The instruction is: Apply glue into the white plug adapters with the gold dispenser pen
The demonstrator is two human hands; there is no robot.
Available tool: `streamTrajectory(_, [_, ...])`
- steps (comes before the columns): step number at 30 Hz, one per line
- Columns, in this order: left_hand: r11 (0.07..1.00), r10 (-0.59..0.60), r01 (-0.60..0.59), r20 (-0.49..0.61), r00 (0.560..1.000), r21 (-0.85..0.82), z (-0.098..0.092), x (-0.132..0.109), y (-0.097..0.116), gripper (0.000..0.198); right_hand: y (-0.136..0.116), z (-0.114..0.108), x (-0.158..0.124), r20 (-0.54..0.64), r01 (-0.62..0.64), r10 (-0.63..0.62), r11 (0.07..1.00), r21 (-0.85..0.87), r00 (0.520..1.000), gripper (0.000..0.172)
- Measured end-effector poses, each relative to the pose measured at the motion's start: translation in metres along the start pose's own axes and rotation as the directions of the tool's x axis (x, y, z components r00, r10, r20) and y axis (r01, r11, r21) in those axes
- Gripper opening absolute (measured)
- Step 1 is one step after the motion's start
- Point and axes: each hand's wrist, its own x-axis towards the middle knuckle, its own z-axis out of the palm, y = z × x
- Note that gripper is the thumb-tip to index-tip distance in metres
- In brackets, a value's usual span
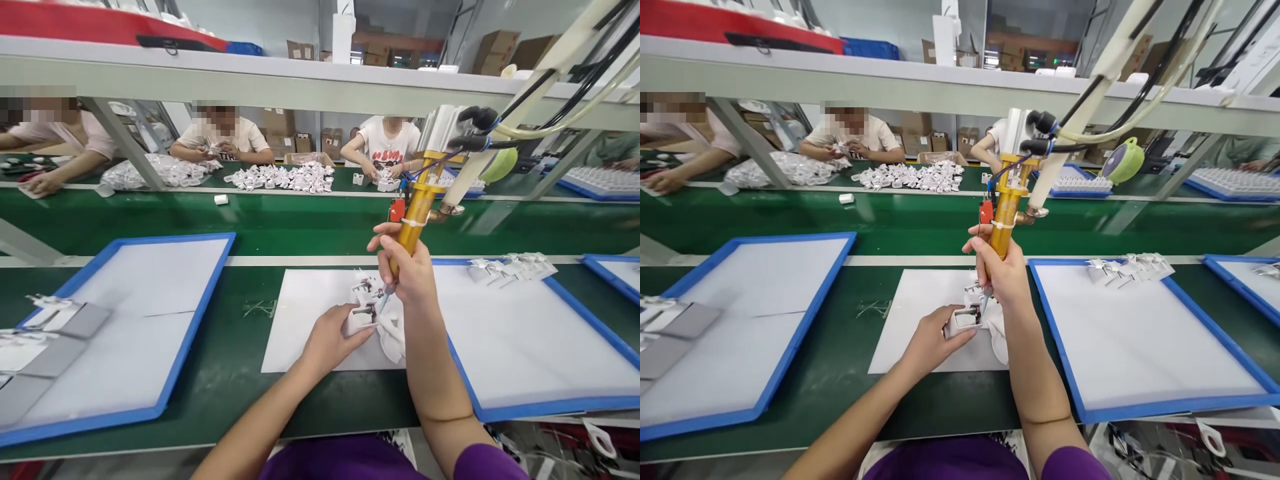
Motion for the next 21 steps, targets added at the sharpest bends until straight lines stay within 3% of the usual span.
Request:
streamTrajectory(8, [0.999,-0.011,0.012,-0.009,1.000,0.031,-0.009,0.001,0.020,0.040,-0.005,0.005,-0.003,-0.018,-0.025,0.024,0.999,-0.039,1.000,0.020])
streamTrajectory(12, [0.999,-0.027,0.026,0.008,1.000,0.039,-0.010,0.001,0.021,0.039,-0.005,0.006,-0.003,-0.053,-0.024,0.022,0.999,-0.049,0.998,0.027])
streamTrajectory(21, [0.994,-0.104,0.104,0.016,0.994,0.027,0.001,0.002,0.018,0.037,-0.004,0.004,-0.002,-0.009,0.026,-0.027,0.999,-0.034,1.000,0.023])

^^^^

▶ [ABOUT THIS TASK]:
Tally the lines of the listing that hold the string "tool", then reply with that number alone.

▶ [TASK SOLUTION]:
2